Laos, número 19 en la Lista Mundial de la Persecución, es un país regido por un sistema de gobierno comunista, cuyas autoridades vulneran la libertad religiosa de los cristianos día tras día.

En esta ocasión, los cristianos de una aldea de Laos se enfrentan a la posibilidad de ser expulsados de su hogar si continúan con sus actividades.

“No somos de agrado para los miembros de la comunidad. Si continuamos siguiendo a Jesús seremos expulsados de la aldea.

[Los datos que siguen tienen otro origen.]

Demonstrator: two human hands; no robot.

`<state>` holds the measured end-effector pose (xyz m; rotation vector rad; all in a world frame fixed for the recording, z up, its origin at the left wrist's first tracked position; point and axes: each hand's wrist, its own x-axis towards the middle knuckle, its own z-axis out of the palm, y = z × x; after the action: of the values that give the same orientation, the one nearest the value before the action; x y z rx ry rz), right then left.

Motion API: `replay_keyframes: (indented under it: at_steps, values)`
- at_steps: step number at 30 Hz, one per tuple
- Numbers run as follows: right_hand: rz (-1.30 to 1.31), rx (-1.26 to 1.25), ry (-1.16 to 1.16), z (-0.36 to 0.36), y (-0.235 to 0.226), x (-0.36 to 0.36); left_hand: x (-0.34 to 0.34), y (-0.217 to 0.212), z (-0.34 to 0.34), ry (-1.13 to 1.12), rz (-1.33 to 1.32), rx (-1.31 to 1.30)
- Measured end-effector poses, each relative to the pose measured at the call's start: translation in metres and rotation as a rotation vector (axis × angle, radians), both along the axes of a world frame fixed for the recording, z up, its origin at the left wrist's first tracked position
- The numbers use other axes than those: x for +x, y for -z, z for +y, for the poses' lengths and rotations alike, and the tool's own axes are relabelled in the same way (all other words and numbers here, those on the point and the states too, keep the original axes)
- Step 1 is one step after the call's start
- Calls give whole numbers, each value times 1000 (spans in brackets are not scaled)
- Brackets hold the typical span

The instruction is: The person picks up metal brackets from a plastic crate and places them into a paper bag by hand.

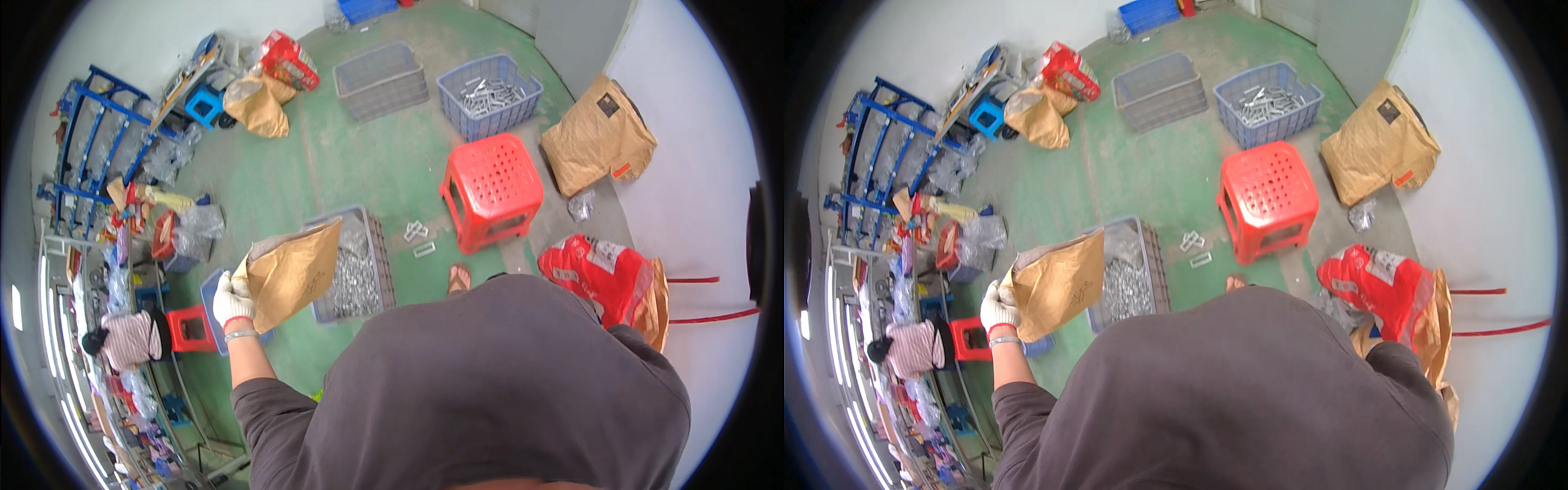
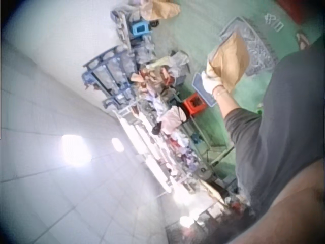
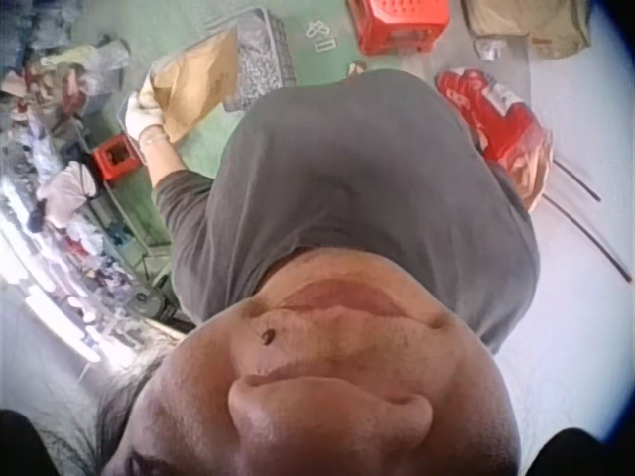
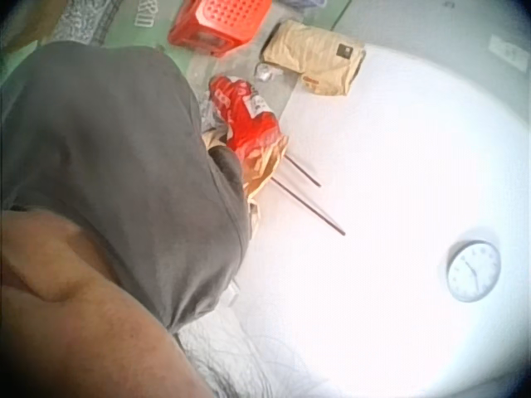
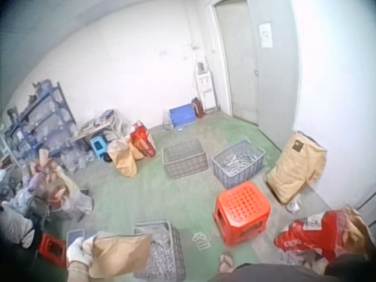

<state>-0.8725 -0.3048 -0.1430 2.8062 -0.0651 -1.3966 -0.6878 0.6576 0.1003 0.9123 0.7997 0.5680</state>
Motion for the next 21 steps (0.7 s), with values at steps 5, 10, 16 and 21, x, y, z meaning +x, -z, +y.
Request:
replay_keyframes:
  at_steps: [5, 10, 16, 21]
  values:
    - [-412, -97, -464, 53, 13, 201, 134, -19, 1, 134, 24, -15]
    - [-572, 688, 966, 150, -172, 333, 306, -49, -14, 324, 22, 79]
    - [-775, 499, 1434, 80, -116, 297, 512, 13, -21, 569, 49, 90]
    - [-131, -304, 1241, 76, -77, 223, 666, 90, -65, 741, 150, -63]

No sabemos que más hacer” nos cuenta el pastor Savang con quien Puertas Abiertas ha podido contactar.

El pasado 31 de octubre los ancianos de la aldea del pastor Savang, las autoridades locales y representantes del ministerio del interior se reunieron con los cristianos de la localidad con el fin, según ellos, de explicarles el artículo 315. Esta nueva legislación en teoría garantizaría la libertad religiosa de los cristianos en Laos, pero en la práctica su aplicación favorable para los seguidores de Cristo depende mucho de la disposición de las autoridades locales en el momento de la puesta en marcha.

“Basándome en las experiencias pasadas de multitud de casos, si bien es cierto que hay una ley que garantiza de alguna manera la libertad religiosa de los cristianos en Laos, esta no garantiza que los cristianos no vayan a sufrir persecución o que el gobierno acceda a algunas de las peticiones de los cristianos de Laos. Todo depende de las autoridades locales. En este caso me temo que la teoría es muy diferente de la práctica” nos cuenta el director de Puertas Abiertas en Laos.

La situación que sufre la congregación del pastor Savang no es un caso aislado, sino que representa una realidad que muchos cristianos y congregaciones sufren a lo largo y ancho del país. Oremos por nuestros hermanos de Laos, los cuales enfrentan presiones, abusos, injusticias y violencia por parte diferentes frentes.